83 – Maggio ‘92

maggio , 1992

«Nonostante le difficoltà, il 22 maggio 1874, ad un anno esatto dalla morte di Manzoni, Verdi poteva dirigere a Milano, nella chiesa di San Marco, la prima esecuzione della Messa da Requiem».
Le stupende parole latine di questa messa sono state rivestite dal compositore di Busseto di una musica di bellezza straordinaria e di grande drammaticità, come tutti sanno. Però qualcuno molto scorrettamente ritiene che il risultato abbia in sé la teatralità di un’opera lirica verdiana. La religiosità liturgica raggiunge qui invece profondità inarrivabili di riflessione metafisica. Le splendide melodie sono circondate da un semplice e toccante contrappunto corale.
La magia di questa titanica impresa è stata resa al meglio nello scorso mese di aprile al Teatro dell’Opera di Roma, dalla prodigiosa bacchetta di George Prêtre. Ogni passaggio è stato reso con eccellente buon gusto: dai pianissimo strazianti ai cupi fragori da brivido dei fortissimo. Dopo la tensione equilibratissima e i sommessi momenti recitativi dell’inizio e del Kyrie si arriva alla drammatica esplosione del Dies lrae.
Le voci soliste si annunciano fin da subito con le loro caratteristiche specifiche: spiegatissima e vocalmente piena quella del basso Ruggero Raimondi, addirittura emozionante nel tenebroso Confutatis maledictis; pura e intensa quella del mezzo-soprano Alexandrina Miltcheva; precisa, pulita ed interpretativamente espressiva quella del soprano Nina Rautio; calda e vibrante quella del tenore Richard Leech. Tutti e quattro bravissimi negli intrecci, nei concertati e in dialogo con il coro. Particolarmente emozionante il duetto di soprano e mezzosoprano nell’Agnus Dei e di effetto quasi catartico il lungo brano finale Libera me di soprano e coro, il quale ultimo, sotto la direzione di Tullio Boni ha saputo ben raccogliere gli stimoli vitalissimi di Prêtre, imitato in questo anche dall’orchestra dell’Opera che finalmente ci è parsa all’altezza della situazione.
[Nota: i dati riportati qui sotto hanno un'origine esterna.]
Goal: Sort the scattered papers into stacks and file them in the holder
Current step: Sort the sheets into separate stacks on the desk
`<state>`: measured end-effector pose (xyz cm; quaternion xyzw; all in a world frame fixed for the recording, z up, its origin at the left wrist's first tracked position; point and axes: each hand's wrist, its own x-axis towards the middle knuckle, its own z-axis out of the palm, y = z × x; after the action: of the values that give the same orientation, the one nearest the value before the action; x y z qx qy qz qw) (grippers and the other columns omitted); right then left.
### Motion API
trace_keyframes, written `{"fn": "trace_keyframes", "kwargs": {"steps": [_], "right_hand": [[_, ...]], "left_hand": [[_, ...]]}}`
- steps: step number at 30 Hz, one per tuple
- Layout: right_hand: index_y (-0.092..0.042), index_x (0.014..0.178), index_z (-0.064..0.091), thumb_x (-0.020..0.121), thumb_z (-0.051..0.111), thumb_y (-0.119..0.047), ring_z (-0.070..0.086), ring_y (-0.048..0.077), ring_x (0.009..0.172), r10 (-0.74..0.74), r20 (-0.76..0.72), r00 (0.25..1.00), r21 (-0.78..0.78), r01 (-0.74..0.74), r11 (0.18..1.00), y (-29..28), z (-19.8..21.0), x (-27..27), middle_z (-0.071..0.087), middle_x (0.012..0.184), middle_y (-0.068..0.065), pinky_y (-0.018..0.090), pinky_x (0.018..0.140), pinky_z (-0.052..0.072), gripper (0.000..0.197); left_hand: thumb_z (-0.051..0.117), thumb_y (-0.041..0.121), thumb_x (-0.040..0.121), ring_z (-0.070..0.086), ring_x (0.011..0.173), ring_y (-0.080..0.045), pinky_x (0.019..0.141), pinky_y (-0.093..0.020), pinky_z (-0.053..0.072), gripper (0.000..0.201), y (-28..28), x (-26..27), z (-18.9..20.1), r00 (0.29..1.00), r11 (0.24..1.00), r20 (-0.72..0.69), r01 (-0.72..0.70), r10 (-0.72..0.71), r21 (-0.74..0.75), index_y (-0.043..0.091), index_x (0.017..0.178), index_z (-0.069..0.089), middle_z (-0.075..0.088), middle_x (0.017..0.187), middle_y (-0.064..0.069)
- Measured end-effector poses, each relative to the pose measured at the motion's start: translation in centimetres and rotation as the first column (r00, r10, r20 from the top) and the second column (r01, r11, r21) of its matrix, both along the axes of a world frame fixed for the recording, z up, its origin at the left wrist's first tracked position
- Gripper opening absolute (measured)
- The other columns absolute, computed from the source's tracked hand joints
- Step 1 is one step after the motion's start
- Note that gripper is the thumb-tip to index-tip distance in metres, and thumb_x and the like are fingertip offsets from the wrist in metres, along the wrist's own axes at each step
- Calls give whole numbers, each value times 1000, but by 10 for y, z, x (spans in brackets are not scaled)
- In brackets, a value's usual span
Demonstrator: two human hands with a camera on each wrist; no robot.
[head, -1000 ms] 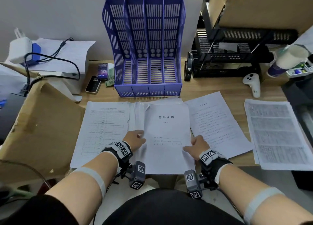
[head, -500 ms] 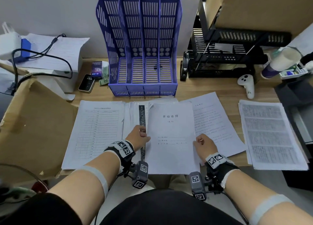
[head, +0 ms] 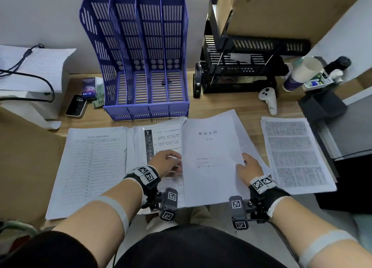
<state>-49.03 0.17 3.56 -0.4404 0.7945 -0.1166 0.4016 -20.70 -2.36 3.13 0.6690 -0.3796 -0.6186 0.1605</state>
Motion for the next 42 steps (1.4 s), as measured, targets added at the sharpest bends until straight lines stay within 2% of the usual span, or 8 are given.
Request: {"fn": "trace_keyframes", "kwargs": {"steps": [10, 17, 21, 27, 33, 37, 40, 42], "right_hand": [[-20, 126, 50, 84, 52, -5, 44, 35, 123, -163, -357, 920, -191, 99, 977, -30, 7, -6, 44, 133, 14, 50, 101, 40, 44], [-14, 131, 49, 88, 58, -20, 57, 22, 112, 305, 71, 950, 104, -311, 945, -23, -16, 75, 56, 127, 6, 28, 91, 44, 45], [-14, 120, 52, 83, 57, -28, 62, 21, 96, 335, 35, 942, 174, -336, 926, -12, -29, 102, 64, 110, 1, 27, 74, 46, 39], [-9, 97, 60, 84, 63, -21, 61, 21, 85, 324, -19, 946, 114, -320, 941, -15, -27, 99, 65, 94, 4, 26, 69, 43, 18], [-15, 83, 40, 92, 48, -10, 41, 16, 59, 242, -41, 970, 33, -240, 970, -16, -30, 92, 45, 71, 1, 26, 50, 32, 14], [-10, 96, 37, 97, 40, -6, 41, 18, 59, 100, -58, 993, -31, -102, 994, -11, -29, 79, 41, 69, 1, 26, 50, 27, 5], [-10, 100, 42, 95, 44, -7, 48, 22, 67, 66, -37, 997, -15, -67, 998, -7, -27, 74, 48, 74, 2, 28, 57, 34, 6], [-11, 101, 50, 91, 49, -8, 56, 24, 78, 99, -3, 995, 31, -99, 995, -7, -29, 71, 58, 85, 3, 28, 63, 40, 10]], "left_hand": [[74, 29, 79, 64, 97, -32, 80, -35, 53, 50, -4, 51, -8, 809, 990, 572, -122, 137, -66, 18, 123, 54, 58, 124, -15], [65, 15, 89, 58, 113, -34, 85, -31, 44, 56, 12, 69, -18, 875, 963, 432, -265, 221, 44, 10, 139, 41, 54, 136, -16], [51, 23, 98, 51, 78, -25, 77, -35, 44, 23, 13, 74, -9, 897, 965, 406, -238, 176, 108, 13, 77, 54, 52, 73, -5], [41, 60, 90, 61, 118, -39, 100, -46, 50, 68, 19, 75, -26, 942, 931, 155, -324, 299, 169, 6, 127, 58, 63, 128, -18], [38, 31, 103, 59, 115, -37, 98, -38, 47, 40, 19, 72, -7, 953, 965, 234, -227, 192, 130, 3, 128, 54, 61, 120, -16], [50, 24, 96, 66, 84, -31, 80, -34, 55, 32, 24, 75, -12, 966, 978, 219, -169, 139, 125, 6, 122, 57, 68, 100, -13], [60, 23, 89, 65, 106, -42, 93, -51, 53, 45, 25, 74, -22, 973, 972, 196, -156, 121, 175, 13, 132, 49, 63, 125, -22], [59, 18, 91, 61, 108, -39, 90, -41, 51, 53, 24, 71, -22, 975, 981, 221, -78, 37, 180, 17, 139, 36, 57, 132, -17]]}}
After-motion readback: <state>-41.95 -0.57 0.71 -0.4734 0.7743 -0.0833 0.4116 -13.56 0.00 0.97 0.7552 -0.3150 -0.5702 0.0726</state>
Giovedi 23 aprile al Saint Louis Jazz Club di via del Cardello ci è accaduto di sentire un originale concerto di musica essenzialmente vocale. Il Kammerton Vocal Ensemble usa le voci miste dei suoi componenti per sortire validi risultati musicali.
Si sente la buona impostazione generale da cui risulta un livello di esecuzione che unisce precisione a un buon gusto musicale, pregi che appena sono velati da qualche esitazione e disorientamento, forse dovuti, in questo caso, anche alla pessima qualità dell’amplificazione. E stato un concerto simpatico e ci è piaciuto paragonare questi brani – originali e di repertorio molti dei quali trascritti e arrangiati da Fabrizio Cardosa – di jazz statunitense e latino-americano, con i frequenti richiami alla musica colta, soprattutto polifonica, dell’Europa. Ironie alla Banchieri, sentimentalismi tardo-romantici alla Sinigaglia, melodie a metà tra Schumann e Cole Porter, samba e Debussy, tutto come abbiamo detto, amalgamato senza volgarità, offerto con bel garbo e sapienza professionale.